▶

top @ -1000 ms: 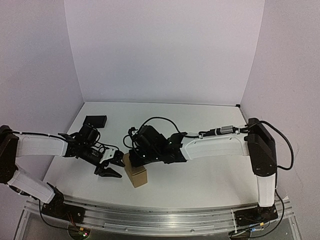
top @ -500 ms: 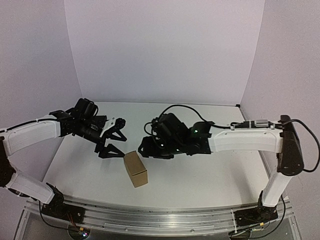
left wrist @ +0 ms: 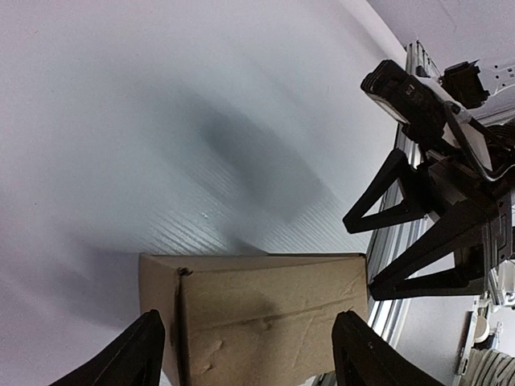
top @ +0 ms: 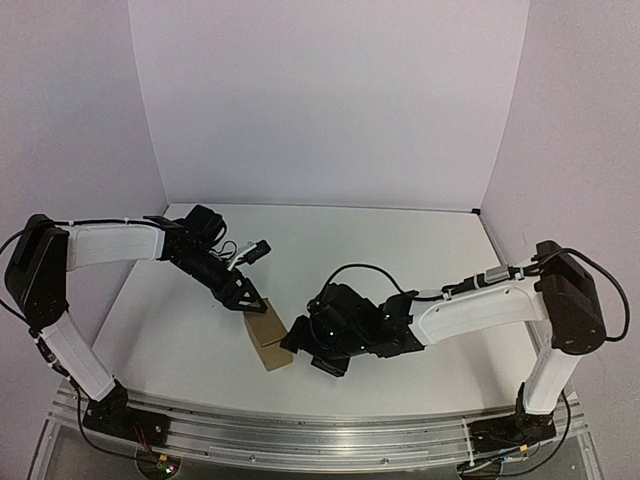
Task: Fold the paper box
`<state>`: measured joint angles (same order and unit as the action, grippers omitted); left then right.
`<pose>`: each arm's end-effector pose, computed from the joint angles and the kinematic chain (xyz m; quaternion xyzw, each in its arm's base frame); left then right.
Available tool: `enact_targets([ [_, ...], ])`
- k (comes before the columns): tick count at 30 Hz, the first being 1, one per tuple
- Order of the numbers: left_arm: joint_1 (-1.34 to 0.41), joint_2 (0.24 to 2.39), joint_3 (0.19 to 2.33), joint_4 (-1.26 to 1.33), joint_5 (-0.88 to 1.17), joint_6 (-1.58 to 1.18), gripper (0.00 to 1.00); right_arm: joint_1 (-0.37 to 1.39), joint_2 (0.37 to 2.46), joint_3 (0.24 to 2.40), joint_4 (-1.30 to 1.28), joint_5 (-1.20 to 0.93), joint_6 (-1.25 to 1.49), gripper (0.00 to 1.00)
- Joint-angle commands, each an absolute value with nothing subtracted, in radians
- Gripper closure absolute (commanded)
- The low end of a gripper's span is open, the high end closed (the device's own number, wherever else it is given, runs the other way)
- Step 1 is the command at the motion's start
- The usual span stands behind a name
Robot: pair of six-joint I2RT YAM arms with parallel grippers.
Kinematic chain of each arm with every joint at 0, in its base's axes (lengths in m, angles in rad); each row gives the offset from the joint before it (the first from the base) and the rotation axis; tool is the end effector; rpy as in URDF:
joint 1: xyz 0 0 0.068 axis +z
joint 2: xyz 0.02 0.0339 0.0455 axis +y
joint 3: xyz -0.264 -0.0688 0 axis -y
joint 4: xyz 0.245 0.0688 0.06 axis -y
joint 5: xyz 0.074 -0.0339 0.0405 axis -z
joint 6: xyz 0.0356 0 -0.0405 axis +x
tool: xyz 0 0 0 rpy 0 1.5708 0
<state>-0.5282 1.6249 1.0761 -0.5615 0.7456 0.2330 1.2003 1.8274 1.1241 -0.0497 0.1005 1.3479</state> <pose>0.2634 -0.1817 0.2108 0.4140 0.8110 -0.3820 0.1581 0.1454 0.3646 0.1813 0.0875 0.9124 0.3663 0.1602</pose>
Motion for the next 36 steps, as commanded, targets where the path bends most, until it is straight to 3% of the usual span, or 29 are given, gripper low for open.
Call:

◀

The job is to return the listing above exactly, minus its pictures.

Output of the task
top @ -1000 ms: 
top @ -500 ms: 
left wrist @ +0 ms: 
top @ +0 ms: 
Task: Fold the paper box
`<state>`: measured joint angles (same order and unit as the action, grippers omitted); left then right.
`<pose>`: each arm's end-effector pose, computed from the joint angles and the kinematic chain (xyz m; quaternion xyzw, each in its arm's base frame); left then right.
Available tool: `enact_targets([ [_, ...], ])`
- k (comes before the columns): tick count at 30 Hz, the first being 1, one per tuple
- Order of the numbers: left_arm: joint_1 (-1.34 to 0.41), joint_2 (0.24 to 2.39), joint_3 (0.19 to 2.33), joint_4 (-1.26 to 1.33), joint_5 (-0.88 to 1.17), joint_6 (-1.58 to 1.18), gripper (0.00 to 1.00); right_arm: joint_1 (-0.37 to 1.39), joint_2 (0.37 to 2.46), joint_3 (0.24 to 2.40), joint_4 (-1.30 to 1.28), joint_5 (-1.20 to 0.93), joint_6 (-1.25 to 1.49), gripper (0.00 to 1.00)
- Joint-angle commands, each an absolute value with nothing subtracted, in radians
- Gripper closure absolute (commanded)
- The low end of a gripper's span is open, the high end closed (the device's own number, wherever else it is given, runs the other way)
- Step 1 is the command at the motion's start
- The usual span stands behind a name
Robot: pair of six-joint I2RT YAM arms with parallel grippers.
Kinematic chain of each arm with every joint at 0, in its base's axes (lengths in m, angles in rad); each row gives the offset from the joint before it (the first from the base) and the rotation axis; tool is the end effector; rpy as in URDF:
joint 1: xyz 0 0 0.068 axis +z
joint 2: xyz 0.02 0.0339 0.0455 axis +y
joint 3: xyz -0.264 -0.0688 0 axis -y
joint 4: xyz 0.245 0.0688 0.06 axis -y
joint 5: xyz 0.074 -0.0339 0.0405 axis -z
joint 6: xyz 0.0356 0 -0.0405 axis +x
tool: xyz 0 0 0 rpy 0 1.5708 0
<state>-0.5282 1.6249 1.0761 -0.5615 0.7456 0.2330 1.2003 1.8274 1.1241 -0.0497 0.1005 1.3479</state> <pose>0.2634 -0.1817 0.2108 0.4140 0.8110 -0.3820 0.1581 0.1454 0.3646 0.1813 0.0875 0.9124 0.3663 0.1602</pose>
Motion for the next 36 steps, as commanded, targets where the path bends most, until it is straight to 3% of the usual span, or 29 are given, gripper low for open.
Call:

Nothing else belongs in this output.